Work task =
Write each line word for word, from the line that contains "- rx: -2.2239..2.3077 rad" through the last line of the material below.

┌─ Dataset section

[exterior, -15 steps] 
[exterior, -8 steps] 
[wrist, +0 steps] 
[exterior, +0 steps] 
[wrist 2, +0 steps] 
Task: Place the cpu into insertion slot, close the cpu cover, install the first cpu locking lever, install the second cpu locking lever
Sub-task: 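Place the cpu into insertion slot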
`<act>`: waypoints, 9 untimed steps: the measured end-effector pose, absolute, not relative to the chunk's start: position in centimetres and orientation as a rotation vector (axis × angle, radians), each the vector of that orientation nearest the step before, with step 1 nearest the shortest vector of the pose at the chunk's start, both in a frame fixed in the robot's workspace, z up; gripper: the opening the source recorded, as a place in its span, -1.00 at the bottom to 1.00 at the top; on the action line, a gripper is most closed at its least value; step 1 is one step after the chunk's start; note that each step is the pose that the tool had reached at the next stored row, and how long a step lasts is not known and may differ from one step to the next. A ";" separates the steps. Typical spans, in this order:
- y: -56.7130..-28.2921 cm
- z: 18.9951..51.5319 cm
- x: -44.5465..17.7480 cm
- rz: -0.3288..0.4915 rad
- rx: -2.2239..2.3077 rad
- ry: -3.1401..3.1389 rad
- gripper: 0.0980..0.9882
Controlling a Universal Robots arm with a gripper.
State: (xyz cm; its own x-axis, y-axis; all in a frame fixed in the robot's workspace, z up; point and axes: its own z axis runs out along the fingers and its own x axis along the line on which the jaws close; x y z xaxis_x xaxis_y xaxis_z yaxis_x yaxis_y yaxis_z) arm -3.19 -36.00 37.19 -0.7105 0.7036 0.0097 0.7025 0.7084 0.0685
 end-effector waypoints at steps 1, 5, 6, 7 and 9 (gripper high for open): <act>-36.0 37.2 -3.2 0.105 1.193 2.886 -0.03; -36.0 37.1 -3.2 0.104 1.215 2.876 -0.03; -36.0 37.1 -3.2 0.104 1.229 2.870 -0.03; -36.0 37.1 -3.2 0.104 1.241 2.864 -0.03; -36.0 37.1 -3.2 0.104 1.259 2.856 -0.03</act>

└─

Worked solution =
- rx: -2.2239..2.3077 rad
- ry: -3.1401..3.1389 rad
- gripper: 0.0980..0.9882
Controlling a Universal Robots arm with a gripper.
State: (xyz cm; its own x-axis, y-axis; all in a frame fixed in the robot's workspace, z up; point and axes: its own z axis runs out along the fingers and its own x axis along the line on which the jaws close; x y z xaxis_x xaxis_y xaxis_z yaxis_x yaxis_y yaxis_z) arm -3.19 -36.00 37.19 -0.7105 0.7036 0.0097 0.7025 0.7084 0.0685
 end-effector waypoints at steps 1, 5, 6, 7 and 9 (gripper high for open): <act>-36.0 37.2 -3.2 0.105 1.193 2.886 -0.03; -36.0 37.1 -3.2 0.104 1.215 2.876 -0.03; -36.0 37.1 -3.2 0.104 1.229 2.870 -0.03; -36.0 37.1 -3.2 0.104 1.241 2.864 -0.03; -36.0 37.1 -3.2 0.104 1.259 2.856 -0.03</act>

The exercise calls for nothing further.